At the ABAG General Assembly on April 21, Greenbelt Alliance CEO Jeremy Madsen was asked to bring the environmental perspective regarding the potential integration of the Association of Bay Area Governments and Metropolitan Transportation Commission. Below is an excerpt from Jeremy’s remarks:
What makes our region’s greenbelt important for the Bay Area?
A trailhead to somewhere peaceful and wild, the beautiful mountain that you marvel at every day, that orchard you go to with your kids to pick cherries, Golden Gate Park in the City—these places are all in the Bay Area’s greenbelt. Put simply, the greenbelt is a key part of what makes the Bay Area amazing. Our region is one of a very few places where we can experience the vibrancy, the diversity, and the opportunity that comes from living in a true metropolis while also being deeply connected to the non-urban world around us.
So that’s the emotional case for the greenbelt. Let me also throw some facts at you:
Fact #1: At 4.4 million acres, the Bay Area is roughly the size of Connecticut—3.6 million of those acres are open space.
Fact #2: About 2.4 million acres of the greenbelt is either farmland or ranchland. Bay Area farms and ranches contribute over $6 billion to the local economy, without even counting the wine industry. Read our HomeGrown report.
Fact #3: Thirty percent of our region’s water comes from local sources—places like local rivers and ground water aquifers. About 1 million acres of the greenbelt serve to recharge these local water sources. Read more on how land use affects water.
Fact #4: The 600,000 acres of recreation areas in our greenbelt are heavily utilized. For example, the Golden Gate National Recreation Area is the most heavily visited part of the national park system.
Fact #5: Development patterns that focus growth in our cities, and not in the greenbelt, reduce our dependency on cars and fossil fuels.
Fact #6: Natural and agricultural lands also serve as carbon sinks and can help buffer us from fires, floods, and sea level rise that will come with a changing climate.
Given our region’s other issues, you might think we should be asking how much greenbelt do we really need. But if I were to lay all of these and other open space benefits on a map, you’d quickly see that the vast majority of the greenbelt serves one or more of these purposes. So rather than asking how much greenbelt is enough, I think we should be asking how much can we afford to lose.
How can we protect the greenbelt while also addressing the housing crisis and helping the Bay Area economy prosper?
Asking the question this way is the right thing to do and it forces us to be bold. How can we make the Bay Area more prosperous, livable, and sustainable for all? And how can we be, as we have been so many times before, a model for the rest of the state, the nation, and the world?

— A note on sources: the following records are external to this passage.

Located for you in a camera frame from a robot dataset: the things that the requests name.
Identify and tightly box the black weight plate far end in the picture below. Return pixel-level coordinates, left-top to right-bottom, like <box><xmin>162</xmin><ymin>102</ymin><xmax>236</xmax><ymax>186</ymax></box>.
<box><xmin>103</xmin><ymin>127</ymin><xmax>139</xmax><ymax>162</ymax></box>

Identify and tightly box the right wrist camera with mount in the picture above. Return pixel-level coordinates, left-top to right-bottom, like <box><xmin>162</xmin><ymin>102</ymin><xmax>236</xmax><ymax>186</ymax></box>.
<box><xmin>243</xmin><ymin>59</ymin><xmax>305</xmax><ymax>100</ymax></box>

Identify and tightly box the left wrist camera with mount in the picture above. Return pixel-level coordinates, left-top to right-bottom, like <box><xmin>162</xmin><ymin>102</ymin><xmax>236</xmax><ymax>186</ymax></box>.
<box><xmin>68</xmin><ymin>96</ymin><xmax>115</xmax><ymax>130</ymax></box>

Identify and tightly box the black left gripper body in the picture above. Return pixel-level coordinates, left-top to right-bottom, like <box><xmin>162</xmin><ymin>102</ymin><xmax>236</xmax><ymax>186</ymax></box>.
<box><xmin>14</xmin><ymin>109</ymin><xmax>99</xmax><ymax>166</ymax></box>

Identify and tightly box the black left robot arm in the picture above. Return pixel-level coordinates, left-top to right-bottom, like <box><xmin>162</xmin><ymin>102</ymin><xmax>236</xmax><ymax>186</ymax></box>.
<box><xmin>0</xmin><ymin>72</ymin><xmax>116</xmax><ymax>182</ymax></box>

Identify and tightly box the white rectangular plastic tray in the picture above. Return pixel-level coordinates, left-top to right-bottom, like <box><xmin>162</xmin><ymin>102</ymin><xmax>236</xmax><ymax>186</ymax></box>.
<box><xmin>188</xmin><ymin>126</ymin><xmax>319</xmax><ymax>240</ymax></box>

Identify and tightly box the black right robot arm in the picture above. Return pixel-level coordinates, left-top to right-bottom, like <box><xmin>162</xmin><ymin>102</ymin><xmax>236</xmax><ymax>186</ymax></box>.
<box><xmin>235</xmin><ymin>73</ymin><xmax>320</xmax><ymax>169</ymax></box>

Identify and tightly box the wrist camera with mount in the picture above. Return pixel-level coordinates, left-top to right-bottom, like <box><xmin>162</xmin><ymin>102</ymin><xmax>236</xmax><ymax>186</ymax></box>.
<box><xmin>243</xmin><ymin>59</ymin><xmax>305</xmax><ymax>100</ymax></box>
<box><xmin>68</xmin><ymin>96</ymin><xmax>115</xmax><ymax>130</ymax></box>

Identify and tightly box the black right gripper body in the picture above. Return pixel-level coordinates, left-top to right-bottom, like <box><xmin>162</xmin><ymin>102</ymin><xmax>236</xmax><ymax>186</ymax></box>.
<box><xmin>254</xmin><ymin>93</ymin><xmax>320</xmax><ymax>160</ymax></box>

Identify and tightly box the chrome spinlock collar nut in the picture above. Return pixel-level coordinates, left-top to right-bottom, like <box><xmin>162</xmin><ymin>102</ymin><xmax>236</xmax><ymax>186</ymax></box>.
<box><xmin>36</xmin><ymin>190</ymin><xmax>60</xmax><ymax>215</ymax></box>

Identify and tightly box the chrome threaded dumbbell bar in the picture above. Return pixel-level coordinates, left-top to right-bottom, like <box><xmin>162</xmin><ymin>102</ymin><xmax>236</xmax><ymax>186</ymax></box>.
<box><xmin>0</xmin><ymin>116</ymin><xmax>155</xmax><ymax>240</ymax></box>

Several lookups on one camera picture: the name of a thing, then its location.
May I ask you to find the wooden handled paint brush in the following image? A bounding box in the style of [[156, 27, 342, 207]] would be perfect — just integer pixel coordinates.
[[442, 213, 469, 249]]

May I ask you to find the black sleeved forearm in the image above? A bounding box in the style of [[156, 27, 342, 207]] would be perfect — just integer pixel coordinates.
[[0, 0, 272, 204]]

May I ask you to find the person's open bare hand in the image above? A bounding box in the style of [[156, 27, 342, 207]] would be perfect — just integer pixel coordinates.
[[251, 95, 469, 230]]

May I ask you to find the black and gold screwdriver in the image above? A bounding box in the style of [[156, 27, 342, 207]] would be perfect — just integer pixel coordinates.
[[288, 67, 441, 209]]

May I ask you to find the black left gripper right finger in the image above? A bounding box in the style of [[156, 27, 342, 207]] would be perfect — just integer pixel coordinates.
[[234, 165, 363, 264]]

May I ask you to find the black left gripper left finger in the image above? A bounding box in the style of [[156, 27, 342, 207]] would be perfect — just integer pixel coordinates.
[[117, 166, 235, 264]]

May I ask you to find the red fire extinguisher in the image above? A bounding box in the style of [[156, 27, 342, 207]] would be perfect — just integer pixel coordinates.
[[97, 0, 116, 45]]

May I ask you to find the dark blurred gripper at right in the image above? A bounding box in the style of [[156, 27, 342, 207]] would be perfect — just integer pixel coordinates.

Think regionally about our greenbelt.
The greenbelt is made up of a set of systems that rarely conform to the boundaries of one city or county. How we impact the greenbelt in one place when we make a decision about housing, transportation, or jobs has ripple effects across the region. We have the data and the analytical ability to understand these impacts and I encourage us all to use that information.
There have been some great examples recently of thinking regionally such as Santa Clara County standing up against urban expansion in Morgan Hill and Measure AA, our first ever region-wide funding measure for anything.
We have a host of planning, policy, and funding tools to protect the greenbelt—use them!
The good news is that our region has a lot of experience using tools like urban growth boundaries and local tax measures that fund open space districts, and there are other innovative conservation tools out there. The most important thing to put these tools and innovations in place is the will of Bay Area community leaders and voters.
Champion the right development in the right places—within our existing cities and towns, and near transit.
If we care about the greenbelt, we have to champion this smart development just as strongly as we champion open space protection. That’s why Greenbelt Alliance worked so hard to reinvent Auto Row in Oakland.
How will we know we’ve succeeded?
We’ll know we have succeeded if years from now our greenbelt is still 3.6 million acres and has not been shrunk by sprawl. We will know we have succeeded if instead of the Bay Area building less than 30% of the needed very-low, low, and moderate income housing, that number is 100%. We will know we have succeeded when people across the socio-economic spectrum are all prospering.
To make the Bay Area the region we want it to be, we need to have big goals on all these fronts and we have to hit our marks.